The biggest decision made is what plays to perform. Starr’s process initially involves observing the students to see what they are capable of. The fall show is Starr’s choice, and she chooses a play based on “what piece of theater I feel is something that is poignant, is relevant, and is a good learning experience.” The spring musical involves a very similar process that includes a cast of characters that the actors can embody and from which they can learn. These choices often contain applications to what is going on in the world, including immigration, refugees, war, diversity, and tradition (including the controversy about gay marriage.) With this in mind, she sifted through a plethora of musicals, finally limiting the 2016 spring musical choice to Hair, which she had done before and was after the bombing of Afghanistan, and Fiddler on the Roof, which is about refugees, and hanging onto old customs. To incorporate the orchestra, however, Starr decided on Fiddler on the Roof for the 2016 spring musical.

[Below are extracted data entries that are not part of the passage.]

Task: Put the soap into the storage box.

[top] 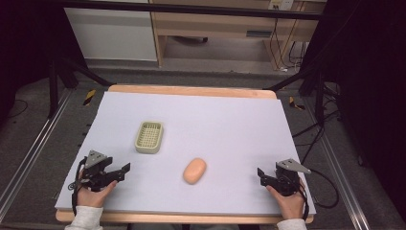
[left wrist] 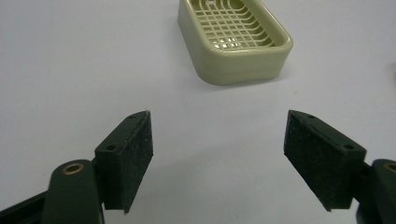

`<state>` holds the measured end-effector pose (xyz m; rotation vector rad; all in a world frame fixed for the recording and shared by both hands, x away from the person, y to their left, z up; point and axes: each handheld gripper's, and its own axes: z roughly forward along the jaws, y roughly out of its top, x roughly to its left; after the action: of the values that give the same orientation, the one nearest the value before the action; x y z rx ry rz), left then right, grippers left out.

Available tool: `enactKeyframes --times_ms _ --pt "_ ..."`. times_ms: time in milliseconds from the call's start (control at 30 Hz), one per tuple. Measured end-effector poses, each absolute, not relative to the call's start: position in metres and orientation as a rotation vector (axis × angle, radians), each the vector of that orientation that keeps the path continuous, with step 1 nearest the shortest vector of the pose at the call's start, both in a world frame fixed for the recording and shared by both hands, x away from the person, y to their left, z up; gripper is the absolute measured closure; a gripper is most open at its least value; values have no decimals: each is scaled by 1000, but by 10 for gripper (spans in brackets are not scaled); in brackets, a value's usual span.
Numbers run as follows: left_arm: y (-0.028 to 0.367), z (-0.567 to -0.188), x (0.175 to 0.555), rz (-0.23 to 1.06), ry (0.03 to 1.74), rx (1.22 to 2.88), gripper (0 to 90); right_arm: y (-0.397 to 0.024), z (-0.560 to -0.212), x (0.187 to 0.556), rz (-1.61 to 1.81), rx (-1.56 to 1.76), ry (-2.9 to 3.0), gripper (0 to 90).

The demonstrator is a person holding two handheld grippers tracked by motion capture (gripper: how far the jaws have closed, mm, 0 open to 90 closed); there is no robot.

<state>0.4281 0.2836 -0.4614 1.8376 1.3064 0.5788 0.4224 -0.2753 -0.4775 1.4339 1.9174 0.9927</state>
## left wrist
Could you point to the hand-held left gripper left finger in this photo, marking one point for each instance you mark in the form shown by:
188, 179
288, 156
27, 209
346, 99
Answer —
124, 161

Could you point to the pale green soap dish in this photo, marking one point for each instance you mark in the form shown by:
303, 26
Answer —
236, 59

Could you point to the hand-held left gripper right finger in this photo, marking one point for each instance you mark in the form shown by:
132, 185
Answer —
320, 161

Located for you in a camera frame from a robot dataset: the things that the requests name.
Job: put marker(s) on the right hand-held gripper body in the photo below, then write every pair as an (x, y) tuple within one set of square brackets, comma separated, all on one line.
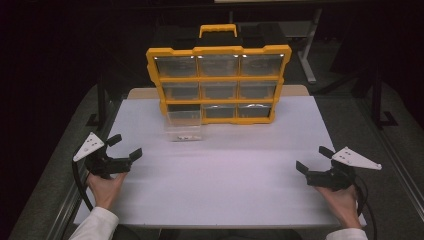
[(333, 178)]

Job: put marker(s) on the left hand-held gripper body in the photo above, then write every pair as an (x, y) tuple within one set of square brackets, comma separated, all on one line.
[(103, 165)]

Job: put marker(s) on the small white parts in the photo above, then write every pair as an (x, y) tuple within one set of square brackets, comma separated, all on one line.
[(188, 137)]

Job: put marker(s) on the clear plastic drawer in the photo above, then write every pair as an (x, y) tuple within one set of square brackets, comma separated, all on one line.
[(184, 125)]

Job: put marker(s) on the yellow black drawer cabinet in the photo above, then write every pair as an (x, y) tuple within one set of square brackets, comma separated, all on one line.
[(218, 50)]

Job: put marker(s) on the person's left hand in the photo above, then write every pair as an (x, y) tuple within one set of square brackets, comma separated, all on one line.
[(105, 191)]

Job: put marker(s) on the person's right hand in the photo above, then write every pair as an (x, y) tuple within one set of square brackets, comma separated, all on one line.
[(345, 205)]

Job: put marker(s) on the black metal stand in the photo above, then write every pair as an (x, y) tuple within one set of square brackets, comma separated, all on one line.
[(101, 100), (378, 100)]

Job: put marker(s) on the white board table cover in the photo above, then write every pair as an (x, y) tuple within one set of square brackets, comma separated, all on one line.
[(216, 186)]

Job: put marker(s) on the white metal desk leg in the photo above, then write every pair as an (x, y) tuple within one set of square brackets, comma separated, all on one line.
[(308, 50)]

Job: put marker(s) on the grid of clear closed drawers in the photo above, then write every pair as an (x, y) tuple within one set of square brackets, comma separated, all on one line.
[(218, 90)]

In the end, however, theater is all about the family that is formed. The students become so involved and in spending many afternoons together, are an incredibly cohesive group. Starr comments on this sense of community, saying, “It’s a team. It’s a great place for kids to find a home. After being in this department just for a month they have a host of friends. We are very accepting. We don’t put each other down. Everybody is welcome. Because who’s to point a finger, right? It’s a family. And we take care of each other. Because that’s what you have to do on stage. You have to take care of each other. It’s not about any one person. It’s not Hollywood and it’s not film, it’s theater.”

This family is the reason that so many students over the years have found their place and many more have admired the work that Starr has done. The community’s support and the correspondence across departments is why Analy thrives and the plays impress. After all, in going to see one of Analy High School’s plays, it’s difficult not to feel this connection and take it with you.